The stretch wanted below opens at the line containing "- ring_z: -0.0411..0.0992" and closes at the line containing "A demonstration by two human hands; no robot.". Please return it exactly, with no other lines.
:: The data
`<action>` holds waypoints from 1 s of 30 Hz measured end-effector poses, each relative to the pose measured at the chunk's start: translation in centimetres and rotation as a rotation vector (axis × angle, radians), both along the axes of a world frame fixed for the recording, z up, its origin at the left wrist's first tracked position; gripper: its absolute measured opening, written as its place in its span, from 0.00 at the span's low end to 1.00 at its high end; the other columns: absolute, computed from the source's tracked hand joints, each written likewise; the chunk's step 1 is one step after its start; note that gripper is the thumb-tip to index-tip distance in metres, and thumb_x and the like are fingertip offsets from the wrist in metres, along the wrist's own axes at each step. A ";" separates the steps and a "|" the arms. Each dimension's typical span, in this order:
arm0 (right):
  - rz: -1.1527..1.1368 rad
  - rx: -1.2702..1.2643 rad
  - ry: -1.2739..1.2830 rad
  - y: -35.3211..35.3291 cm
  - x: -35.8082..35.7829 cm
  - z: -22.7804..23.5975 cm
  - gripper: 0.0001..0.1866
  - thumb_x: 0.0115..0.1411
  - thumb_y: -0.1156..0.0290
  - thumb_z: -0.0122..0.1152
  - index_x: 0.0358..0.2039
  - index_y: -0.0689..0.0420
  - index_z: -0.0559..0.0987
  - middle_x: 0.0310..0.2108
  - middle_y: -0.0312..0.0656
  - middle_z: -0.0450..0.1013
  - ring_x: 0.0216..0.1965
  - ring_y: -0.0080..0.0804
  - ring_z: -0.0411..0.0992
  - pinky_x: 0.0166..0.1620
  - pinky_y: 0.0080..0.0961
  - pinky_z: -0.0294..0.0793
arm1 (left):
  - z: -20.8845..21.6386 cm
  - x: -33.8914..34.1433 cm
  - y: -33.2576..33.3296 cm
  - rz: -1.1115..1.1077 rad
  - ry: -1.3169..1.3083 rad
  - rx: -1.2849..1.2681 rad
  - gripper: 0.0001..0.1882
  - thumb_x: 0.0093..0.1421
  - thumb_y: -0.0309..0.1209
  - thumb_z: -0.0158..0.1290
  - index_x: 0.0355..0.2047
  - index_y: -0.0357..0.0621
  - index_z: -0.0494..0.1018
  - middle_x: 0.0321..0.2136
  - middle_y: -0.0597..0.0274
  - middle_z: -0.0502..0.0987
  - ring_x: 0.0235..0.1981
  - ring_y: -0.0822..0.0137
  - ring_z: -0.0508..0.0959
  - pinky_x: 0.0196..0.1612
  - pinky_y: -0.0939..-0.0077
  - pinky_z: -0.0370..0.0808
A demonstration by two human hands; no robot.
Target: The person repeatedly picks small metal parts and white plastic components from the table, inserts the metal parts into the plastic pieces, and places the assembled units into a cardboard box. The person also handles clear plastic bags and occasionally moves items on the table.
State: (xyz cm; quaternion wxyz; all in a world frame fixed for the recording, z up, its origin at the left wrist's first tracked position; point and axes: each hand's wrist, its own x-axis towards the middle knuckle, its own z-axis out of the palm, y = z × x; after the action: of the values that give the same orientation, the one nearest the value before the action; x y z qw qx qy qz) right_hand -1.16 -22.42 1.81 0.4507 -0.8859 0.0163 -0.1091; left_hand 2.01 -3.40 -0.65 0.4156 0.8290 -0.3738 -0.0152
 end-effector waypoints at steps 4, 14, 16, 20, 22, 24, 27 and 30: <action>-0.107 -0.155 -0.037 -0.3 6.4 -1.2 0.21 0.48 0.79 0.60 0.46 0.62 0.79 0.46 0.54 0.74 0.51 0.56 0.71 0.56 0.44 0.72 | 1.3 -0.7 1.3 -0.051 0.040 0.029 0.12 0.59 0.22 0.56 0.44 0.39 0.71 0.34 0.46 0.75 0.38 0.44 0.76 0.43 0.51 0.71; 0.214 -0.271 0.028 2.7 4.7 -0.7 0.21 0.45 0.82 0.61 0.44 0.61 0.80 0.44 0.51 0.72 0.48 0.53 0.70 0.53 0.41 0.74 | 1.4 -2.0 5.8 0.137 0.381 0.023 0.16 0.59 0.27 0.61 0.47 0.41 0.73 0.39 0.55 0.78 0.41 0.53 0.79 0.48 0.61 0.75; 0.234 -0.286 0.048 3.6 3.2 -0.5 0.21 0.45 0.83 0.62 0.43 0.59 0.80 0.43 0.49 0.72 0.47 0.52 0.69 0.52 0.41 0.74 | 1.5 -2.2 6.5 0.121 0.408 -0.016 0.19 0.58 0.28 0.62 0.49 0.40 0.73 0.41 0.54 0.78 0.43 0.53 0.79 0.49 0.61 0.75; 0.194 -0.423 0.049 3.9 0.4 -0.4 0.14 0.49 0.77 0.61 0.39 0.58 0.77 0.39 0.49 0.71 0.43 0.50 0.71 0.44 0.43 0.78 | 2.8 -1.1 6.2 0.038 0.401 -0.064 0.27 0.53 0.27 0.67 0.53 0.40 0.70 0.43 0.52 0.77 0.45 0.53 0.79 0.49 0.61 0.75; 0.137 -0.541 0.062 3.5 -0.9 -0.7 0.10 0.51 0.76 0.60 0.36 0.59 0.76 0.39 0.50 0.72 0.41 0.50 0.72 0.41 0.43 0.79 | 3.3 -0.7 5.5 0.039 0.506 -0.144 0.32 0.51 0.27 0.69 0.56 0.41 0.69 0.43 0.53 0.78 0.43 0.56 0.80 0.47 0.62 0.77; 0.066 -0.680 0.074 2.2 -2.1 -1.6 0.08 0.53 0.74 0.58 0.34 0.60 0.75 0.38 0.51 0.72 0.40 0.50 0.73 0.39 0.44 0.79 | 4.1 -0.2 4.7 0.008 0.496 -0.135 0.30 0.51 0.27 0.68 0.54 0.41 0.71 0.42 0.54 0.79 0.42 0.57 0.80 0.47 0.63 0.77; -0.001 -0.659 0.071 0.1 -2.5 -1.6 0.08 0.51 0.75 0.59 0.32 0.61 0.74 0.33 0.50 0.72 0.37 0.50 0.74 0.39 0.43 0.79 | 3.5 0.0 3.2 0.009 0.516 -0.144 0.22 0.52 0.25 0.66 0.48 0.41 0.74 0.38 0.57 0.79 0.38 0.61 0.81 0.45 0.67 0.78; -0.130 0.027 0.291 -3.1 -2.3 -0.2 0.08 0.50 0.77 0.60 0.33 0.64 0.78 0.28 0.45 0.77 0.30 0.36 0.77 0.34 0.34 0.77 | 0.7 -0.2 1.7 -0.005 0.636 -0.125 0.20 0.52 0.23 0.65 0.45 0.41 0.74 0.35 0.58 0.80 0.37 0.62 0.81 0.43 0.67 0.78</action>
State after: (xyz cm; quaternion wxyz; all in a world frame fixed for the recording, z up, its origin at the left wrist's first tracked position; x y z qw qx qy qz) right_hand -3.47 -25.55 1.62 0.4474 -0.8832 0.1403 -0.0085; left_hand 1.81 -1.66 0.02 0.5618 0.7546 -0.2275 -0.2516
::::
*Expected answer*:
  - ring_z: -0.0411..0.0992
  - pinky_x: 0.0166..0.1620
  - pinky_y: 0.0080..0.0961
  - pinky_z: -0.0294..0.0793
arm1 (left):
  - z: -20.8845..21.6386 cm
  - x: -33.8914..34.1433 cm
  - y: -33.2576..33.3296 cm
  - rz: -1.1115..1.1077 rad
  - ry: -1.3169..1.3083 rad
  - rx: -1.2849..1.2681 rad
  - gripper: 0.0001..0.1882
  - thumb_x: 0.0093..0.1421
  - thumb_y: -0.0309..0.1209
  - thumb_z: -0.0158..0.1290
  - index_x: 0.0355..0.2047
  - index_y: -0.0357..0.0621
  - index_z: -0.0494..0.1018
  - middle_x: 0.0321..0.2136
  - middle_y: -0.0597..0.0274
  - middle_z: -0.0502..0.0987
  - ring_x: 0.0235..0.1981
  - ring_y: -0.0822..0.0137
  - ring_z: -0.0508..0.0959
  - pinky_x: 0.0196..0.1612
  - pinky_y: -0.0939..-0.0077
  - pinky_z: -0.0370..0.0808
A demonstration by two human hands; no robot.

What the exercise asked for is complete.